L’objectif est de prévenir les tensions liées au retour sur site et retrouver la cohésion d’équipe :

  • Maintenir des temps d’échanges réguliers avec les salariés à distance et sur site.
  • Faciliter l’expression de chacun sur son travail, les éventuelles difficultés rencontrées et les propositions d’amélioration.
  • Partager les mesures favorisant la déconnexion et l’articulation des temps privés et professionnels.
  • Favoriser les coopérations entre salariés à distance et sur site : échanges de pratiques, binômage, tutorat, projets en commun…

Etape 3 : Ajuster l’organisation et préparer demain

L’objectif est de favoriser la diffusion de « bonnes pratiques » mais aussi de tester de nouvelles façons de travailler.

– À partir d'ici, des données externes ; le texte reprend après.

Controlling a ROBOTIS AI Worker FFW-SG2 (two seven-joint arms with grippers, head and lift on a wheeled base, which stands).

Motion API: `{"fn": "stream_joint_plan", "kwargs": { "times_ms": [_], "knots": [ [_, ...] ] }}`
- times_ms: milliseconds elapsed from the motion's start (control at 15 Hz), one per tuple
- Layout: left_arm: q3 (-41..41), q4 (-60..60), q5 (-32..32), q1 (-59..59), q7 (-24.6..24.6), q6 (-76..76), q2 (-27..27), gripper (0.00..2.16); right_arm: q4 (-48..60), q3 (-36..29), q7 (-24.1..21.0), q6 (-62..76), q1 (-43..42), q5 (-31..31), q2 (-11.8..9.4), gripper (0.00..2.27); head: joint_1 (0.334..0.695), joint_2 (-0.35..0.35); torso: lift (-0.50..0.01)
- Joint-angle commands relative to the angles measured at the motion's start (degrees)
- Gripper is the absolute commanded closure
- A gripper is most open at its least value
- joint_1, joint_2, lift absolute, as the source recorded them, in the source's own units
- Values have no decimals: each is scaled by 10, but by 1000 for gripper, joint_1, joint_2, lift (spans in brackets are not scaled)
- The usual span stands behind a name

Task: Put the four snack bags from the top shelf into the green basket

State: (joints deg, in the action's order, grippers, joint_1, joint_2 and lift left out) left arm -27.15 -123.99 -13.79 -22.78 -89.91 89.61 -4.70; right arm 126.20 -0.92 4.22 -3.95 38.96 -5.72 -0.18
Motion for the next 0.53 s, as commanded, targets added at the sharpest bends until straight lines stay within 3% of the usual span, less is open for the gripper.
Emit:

Enfin, concernant les personnes susceptibles de contracter une forme grave du Covid-19, le protocole précise toujours que le télétravail doit rester la règle et à défaut de possibilité de télétravail, l’employeur doit mettre en place des mesures de protection renforcées du travail présentiel. En l’absence de ces mesures, l’employeur restera tenu de les placer en activité partielle, sur la base d’un certificat médical.

En conclusion

En un an, la réglementation relative au télétravail a peu évolué. Cette organisation du travail présente des avantages (réduction de la fatigue liée aux trajets en transports en communs, plus grande souplesse dans les horaires de travail…), mais aussi des inconvénients qui n’ont pas toujours de solutions « juridiques » (absence de pièce dédiée au télétravail dans le logement du salarié, absence de fournitures de bureaux, isolement du salarié…). Cela ne doit pas empêcher les entreprises de « sauter le pas » et de maintenir une part de télétravail dans leur organisation future : l’expérience vécue pendant l’épidémie permet de recenser ce qui a marché et ce qui reste à améliorer, pour faire du télétravail un outil de gestion tant des salariés que de l’activité de l’entreprise.